PlantFuel Life Inc.

Mississauga, Ontario – TheNewswire – February 10, 2023 – PlantFuel Life Inc. (CSE:FUEL) (OTC:PLFLF) (FSE:BR1B) (“PlantFuel” or the “Company”) the scientifically focused plant-based wellness company, announces that, further to its news release of February 7, 2023, it has issued 833,333 common shares (each a “Share”) at a deemed price of $0.09 per Share settling $75,000 in debt owing to a creditor (the “Debt Settlement”) for past consulting services provided to the Company.

All securities issued pursuant to the Debt Settlement are subject to a mandatory 4 month hold period.

The Company also announces that, further to its news release of December 30, 2022, it has cancelled an aggregate of 2,257,773 Shares issued to Brian Cavanaugh, a director of the Company, pursuant to a Debt Settlement.  The Shares are being cancelled at the request of Mr. Cavanaugh.

The cancellation of 2,257,773 Shares issued to Brian Cavanaugh, a director of the Company, is a related party transaction (as defined under Multilateral Instrument 61-101 Protection of Minority Security Holders in Special Transactions (“MI 61-101”).  The Company relied upon section 5.5(a) and 5.7(1)(a), the “Fair Market Value Not More than 25% of Market Capitalization” exemptions from the formal valuation and minority shareholder approval requirements, respectively, under MI 61-101.

About PlantFuel Life Inc.

PlantFuel Life Inc is a scientifically focused, plant-based wellness company managed by successful entrepreneurs with extensive experience in the areas of consumer-packaged goods, manufacturing, logistics, and distribution. https://plantfuellife.com/

ON BEHALF OF THE BOARD

Brad Pyatt
CEO

The Canadian Securities Exchange (“CSE”) has neither approved nor disapproved the contents of this news release. Neither the CSE nor its Market Regulator (as that term is defined in the policies of the CSE) accepts responsibility for the adequacy or accuracy of this release.
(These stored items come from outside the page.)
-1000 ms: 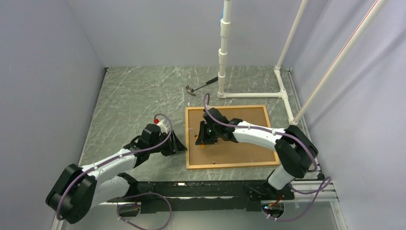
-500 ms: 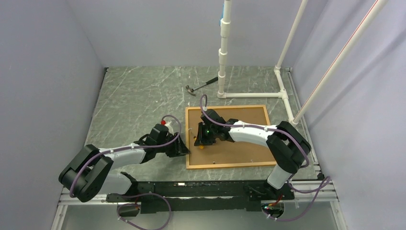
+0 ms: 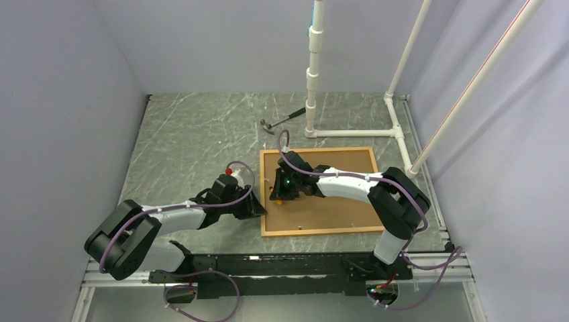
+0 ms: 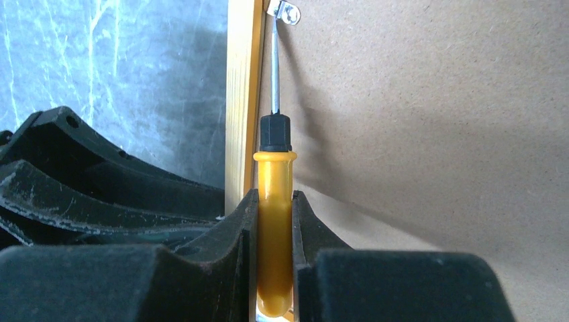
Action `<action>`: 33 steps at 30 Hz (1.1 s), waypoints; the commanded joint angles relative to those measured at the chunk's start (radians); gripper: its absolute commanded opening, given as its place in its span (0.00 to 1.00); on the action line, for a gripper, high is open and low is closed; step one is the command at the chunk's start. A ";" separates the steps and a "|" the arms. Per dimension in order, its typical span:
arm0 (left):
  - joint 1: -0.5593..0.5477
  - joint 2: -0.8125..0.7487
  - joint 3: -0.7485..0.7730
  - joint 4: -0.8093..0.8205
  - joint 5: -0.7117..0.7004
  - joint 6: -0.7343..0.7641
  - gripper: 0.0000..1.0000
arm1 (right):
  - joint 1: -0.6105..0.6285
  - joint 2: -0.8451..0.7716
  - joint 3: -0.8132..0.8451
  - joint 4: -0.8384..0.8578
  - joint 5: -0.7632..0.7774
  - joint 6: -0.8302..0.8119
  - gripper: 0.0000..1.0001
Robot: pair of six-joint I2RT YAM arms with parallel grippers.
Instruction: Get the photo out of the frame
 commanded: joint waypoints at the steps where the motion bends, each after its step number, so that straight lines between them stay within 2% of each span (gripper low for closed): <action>1: -0.021 0.022 -0.025 0.006 -0.042 -0.017 0.38 | 0.006 0.018 0.034 -0.010 0.085 0.027 0.00; 11: -0.044 0.041 -0.076 0.067 -0.041 -0.064 0.35 | 0.008 0.049 0.056 -0.007 0.132 0.051 0.00; 16: -0.043 0.033 -0.082 0.074 -0.039 -0.062 0.37 | 0.008 0.045 0.089 -0.017 0.128 0.029 0.00; 20: -0.044 0.001 -0.050 0.011 -0.042 -0.024 0.44 | 0.003 -0.051 0.119 -0.072 0.128 -0.098 0.00; 24: -0.044 -0.032 -0.008 -0.064 -0.049 0.029 0.48 | -0.030 -0.162 0.131 -0.243 0.183 -0.249 0.00; 28: -0.044 -0.030 0.039 -0.123 -0.069 0.077 0.50 | -0.083 -0.308 0.036 -0.349 0.185 -0.398 0.00; 31: -0.044 -0.013 0.065 -0.158 -0.084 0.109 0.50 | -0.111 -0.386 -0.016 -0.408 0.265 -0.444 0.00; 33: -0.044 -0.005 0.077 -0.166 -0.090 0.120 0.50 | -0.168 -0.413 -0.039 -0.406 0.242 -0.469 0.00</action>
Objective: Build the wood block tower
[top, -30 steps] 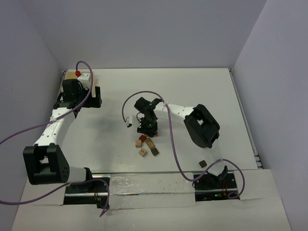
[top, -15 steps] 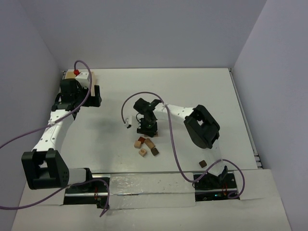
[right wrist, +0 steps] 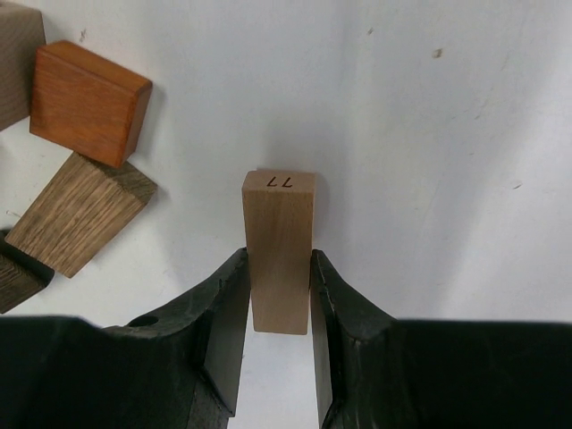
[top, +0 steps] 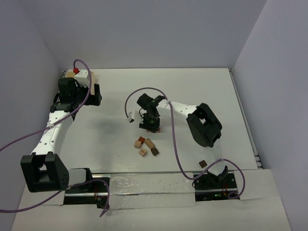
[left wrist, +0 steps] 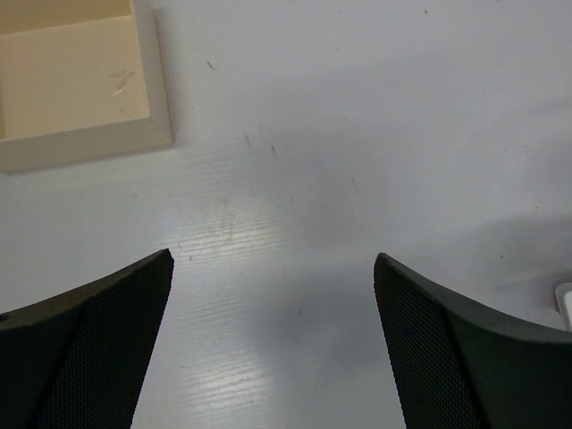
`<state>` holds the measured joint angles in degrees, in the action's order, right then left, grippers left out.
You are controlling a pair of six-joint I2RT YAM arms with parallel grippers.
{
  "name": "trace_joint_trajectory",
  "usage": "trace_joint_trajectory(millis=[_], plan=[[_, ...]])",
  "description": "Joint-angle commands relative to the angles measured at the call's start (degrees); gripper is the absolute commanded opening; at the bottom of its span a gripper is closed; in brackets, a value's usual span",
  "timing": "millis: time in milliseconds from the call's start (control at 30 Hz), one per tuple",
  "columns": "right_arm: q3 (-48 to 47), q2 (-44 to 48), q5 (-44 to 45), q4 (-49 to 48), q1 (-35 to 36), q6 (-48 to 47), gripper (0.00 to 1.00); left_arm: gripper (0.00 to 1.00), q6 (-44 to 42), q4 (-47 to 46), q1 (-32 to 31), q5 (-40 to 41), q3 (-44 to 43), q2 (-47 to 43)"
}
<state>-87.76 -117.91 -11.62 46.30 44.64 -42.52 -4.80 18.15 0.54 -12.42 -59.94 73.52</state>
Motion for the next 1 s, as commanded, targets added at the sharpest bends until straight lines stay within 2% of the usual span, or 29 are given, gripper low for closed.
trace_joint_trajectory(millis=[0, 200, 467, 633, 833, 967], plan=[[-3.37, -0.30, 0.28, -1.04, 0.10, -0.63, 0.01, 0.99, -0.65, -2.60, 0.26, -1.72, -1.58, -1.18], [-3.66, -1.18, 0.37, -1.04, 0.18, -0.95, 0.11, 0.99, -0.79, -2.72, 0.34, -1.90, -1.49, -1.27], [-3.27, -1.60, -0.25, -0.66, 0.18, -3.65, 0.13, 0.99, -0.51, -2.86, 0.34, -2.08, -1.58, -0.97], [-2.85, -1.80, 0.10, -1.39, 0.18, -4.24, 0.28, 0.99, -0.65, -2.77, 0.34, -2.08, -1.84, -0.66], [-3.62, -2.50, 0.28, -1.30, 0.18, -4.03, 0.29, 0.99, -0.59, -2.68, 0.34, -2.08, -2.46, -0.13], [-4.04, -2.94, 0.32, -0.78, 0.18, -4.15, 0.39, 0.99, -0.44, -2.81, 0.34, -1.99, -2.42, 0.09]])
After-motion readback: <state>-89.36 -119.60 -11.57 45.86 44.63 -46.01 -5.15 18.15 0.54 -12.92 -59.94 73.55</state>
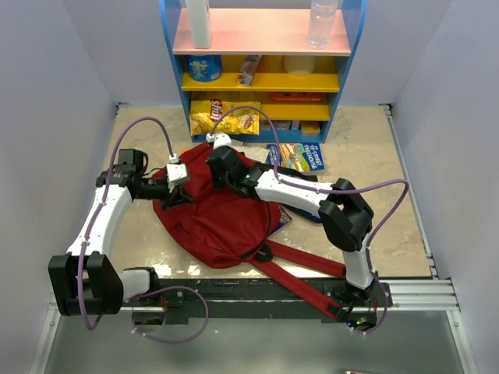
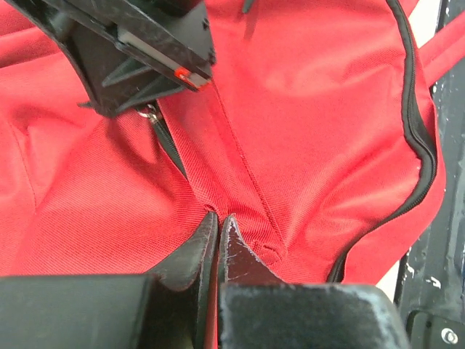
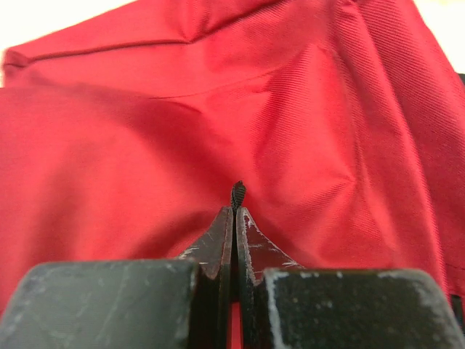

This news release does not constitute an offer to sell or a solicitation of an offer to buy any of the securities in the United States. The securities have not been and will not be registered under the United States Securities Act of 1933, as amended (the “U.S. Securities Act”) or any state securities laws and may not be offered or sold within the United States or to U.S. persons unless registered under the U.S. Securities Act and applicable state securities laws or an exemption from such registration is available.